Hacker News new | ask | show | jobs
by jasonpriem 1510 days ago
Agreed, the author disambiguation isn't quiet as good as Scopus'...they have a bit of a head start on us. But we're improving it quickly.

Thanks for the suggestion about the data dump. A lot of that weight is abstracts, which come in at over 30GB just by themselves. But it's true that the JSON format has some redundancies. For now we think those are worth it, because the denormalized schema is very compatible with the API and easy for beginners to get started with. Plus you only have to download it once (for free! HT to AWS Open Data sponsorship), and after that the updates are very light.

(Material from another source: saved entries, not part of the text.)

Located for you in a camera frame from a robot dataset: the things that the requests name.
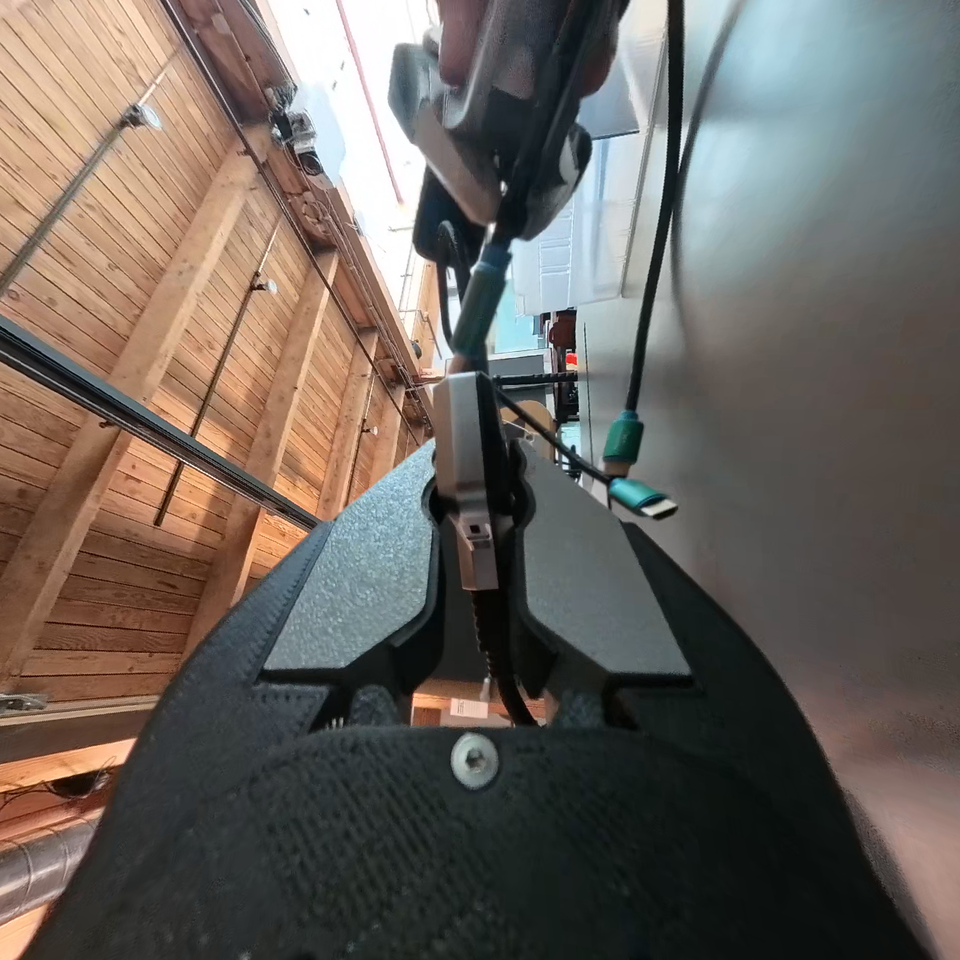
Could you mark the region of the person's right hand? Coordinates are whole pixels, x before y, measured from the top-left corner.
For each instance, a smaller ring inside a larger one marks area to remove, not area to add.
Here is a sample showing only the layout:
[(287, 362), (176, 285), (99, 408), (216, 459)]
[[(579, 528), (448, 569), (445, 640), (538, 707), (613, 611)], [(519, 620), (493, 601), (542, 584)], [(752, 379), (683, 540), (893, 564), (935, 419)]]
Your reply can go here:
[(438, 1), (438, 70), (445, 83), (461, 87), (469, 78), (490, 1)]

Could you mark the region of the silver ventilation duct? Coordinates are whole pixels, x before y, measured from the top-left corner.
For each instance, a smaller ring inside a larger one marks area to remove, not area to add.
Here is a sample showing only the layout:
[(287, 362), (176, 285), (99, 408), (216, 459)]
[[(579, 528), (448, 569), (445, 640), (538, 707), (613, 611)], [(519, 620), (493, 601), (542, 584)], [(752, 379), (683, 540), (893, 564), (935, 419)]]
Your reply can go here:
[(40, 826), (1, 842), (1, 924), (49, 904), (86, 854), (102, 812)]

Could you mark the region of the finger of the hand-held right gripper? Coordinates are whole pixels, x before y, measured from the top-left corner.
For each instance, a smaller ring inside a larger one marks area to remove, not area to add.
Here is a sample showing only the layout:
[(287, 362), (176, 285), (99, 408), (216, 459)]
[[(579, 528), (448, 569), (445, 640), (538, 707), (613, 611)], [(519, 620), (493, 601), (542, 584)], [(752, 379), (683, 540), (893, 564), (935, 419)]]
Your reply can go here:
[(392, 51), (390, 111), (436, 182), (417, 210), (417, 250), (426, 259), (438, 258), (440, 224), (448, 221), (461, 242), (463, 260), (475, 263), (498, 212), (501, 191), (492, 135), (484, 133), (496, 73), (496, 57), (487, 45), (481, 42), (462, 86), (442, 79), (435, 46), (399, 43)]
[(570, 201), (590, 164), (593, 139), (571, 124), (552, 145), (524, 144), (498, 209), (498, 239), (530, 241), (542, 234)]

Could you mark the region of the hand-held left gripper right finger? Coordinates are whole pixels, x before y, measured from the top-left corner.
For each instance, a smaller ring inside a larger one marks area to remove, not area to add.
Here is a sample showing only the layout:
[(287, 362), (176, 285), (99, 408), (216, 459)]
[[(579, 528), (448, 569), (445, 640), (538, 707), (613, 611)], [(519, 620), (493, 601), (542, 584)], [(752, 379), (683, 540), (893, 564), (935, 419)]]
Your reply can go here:
[(623, 525), (532, 448), (514, 448), (511, 653), (531, 695), (686, 689), (690, 664)]

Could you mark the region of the black ceiling track rail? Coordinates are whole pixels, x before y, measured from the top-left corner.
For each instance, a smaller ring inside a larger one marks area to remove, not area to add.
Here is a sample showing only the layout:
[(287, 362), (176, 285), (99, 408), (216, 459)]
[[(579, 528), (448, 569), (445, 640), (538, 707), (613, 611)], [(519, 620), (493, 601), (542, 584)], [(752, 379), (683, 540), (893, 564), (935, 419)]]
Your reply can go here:
[(65, 354), (1, 316), (2, 364), (72, 402), (100, 421), (138, 438), (236, 495), (310, 532), (320, 521), (211, 448), (154, 414)]

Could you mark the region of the hdmi switch box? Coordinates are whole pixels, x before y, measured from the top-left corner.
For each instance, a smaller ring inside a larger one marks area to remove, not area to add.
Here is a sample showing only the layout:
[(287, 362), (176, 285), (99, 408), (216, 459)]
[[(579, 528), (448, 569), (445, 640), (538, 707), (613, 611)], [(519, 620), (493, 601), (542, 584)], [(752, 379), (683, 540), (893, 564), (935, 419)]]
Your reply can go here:
[(514, 526), (514, 474), (497, 393), (486, 372), (451, 373), (435, 392), (435, 491), (455, 535), (462, 588), (501, 594)]

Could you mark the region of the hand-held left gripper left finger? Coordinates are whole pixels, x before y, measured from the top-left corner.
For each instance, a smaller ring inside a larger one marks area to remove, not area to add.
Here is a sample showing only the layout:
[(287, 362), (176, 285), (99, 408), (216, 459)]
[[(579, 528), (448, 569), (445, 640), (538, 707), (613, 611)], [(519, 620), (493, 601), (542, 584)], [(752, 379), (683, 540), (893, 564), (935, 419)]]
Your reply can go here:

We'll certainly consider offering a smaller, normalized format in the future though, if we get more requests for it.

1 comments

Author disambiguation can be a very hard problem in practice, especially with authors who share the same names (a relatively common occurrence in some non-Western countries) and work on similar things. It's even somewhat common to see the exact same ORCid (supposedly a unique identifier) attached to what's clearly papers published by distinct individuals. At some point, one pretty much has to guess.
Yes, I think some services attempt to retro-assign ORCIDs. I usually have to try to grab the affiliation and date to make sure I have the right person. Someday for the authors I follow I want to train a model to give me a match score with my Smiths and Lees etc.